Начальник тыла, немолодой широколицый человек, принял Крымова, готовясь бриться; подтяжки, точно врезанные в белое полотно сорочки, лежали на его широких плечах…
Так как генерал без френча казался человеком совсем домашнего вида, Крымов, глядя на его спину в подтяжках, забыл воинский порядок и сел на табурет. По-видимому, генерал, наклонившийся над столом, услышал это по скрипу табурета и, не дав досказать Крымову последних слов, перебил его вопросом:
– Давно в армии, батальонный комиссар?
– Крымов, не сообразив, чем вызван вопрос генерала, подумал, что дело его идет на лад.
– Я участник Гражданской войны, товарищ генерал…
– Не видно, что вы в армии давно, я думал, вы из запаса: садитесь, а разрешения не просите. Невежливо!..
Крымов поспешно встал и, стоя «каблуки вместе, носки врозь», ответил с тем упрямым, тяжелым спокойствием, которое он знал в себе:
– Виноват, товарищ генерал, но принимать командира, у которого седая голова, вот этак, повернувшись к нему спиной, тоже ведь невежливо.
Начальник тыла быстро поднял голову и пристально несколько мгновений смотрел на Крымова.
«Ну, пропал мой бензин», – подумал Крымов.
Генерал ударил кулаком по столу и раскатисто крикнул:
– Сомов!
Парикмахер, входивший со своими инструментами, попятился, увидя красное от прилившей крови лицо начальника тыла.

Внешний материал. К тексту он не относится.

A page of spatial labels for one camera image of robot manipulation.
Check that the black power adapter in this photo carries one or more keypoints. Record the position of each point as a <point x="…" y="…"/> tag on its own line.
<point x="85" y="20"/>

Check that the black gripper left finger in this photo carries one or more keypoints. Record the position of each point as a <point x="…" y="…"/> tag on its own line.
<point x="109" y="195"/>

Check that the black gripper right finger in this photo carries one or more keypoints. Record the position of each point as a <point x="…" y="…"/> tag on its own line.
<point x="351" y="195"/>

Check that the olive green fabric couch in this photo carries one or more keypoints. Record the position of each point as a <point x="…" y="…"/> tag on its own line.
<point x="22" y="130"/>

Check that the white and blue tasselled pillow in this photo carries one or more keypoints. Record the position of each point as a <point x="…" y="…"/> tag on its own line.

Начальник тыла рассвирепел не зря. Чтобы какой-то там батальонный комиссар вот так сгрубил генералу, да еще генералу, от которого зависит решение какого-то важного для него дела, – это в армии дело неслыханное. Откуда же у Крымова эта строптивость? Это не свойственное подчиненному во взаимоотношениях с высоким начальством чувство собственного достоинства?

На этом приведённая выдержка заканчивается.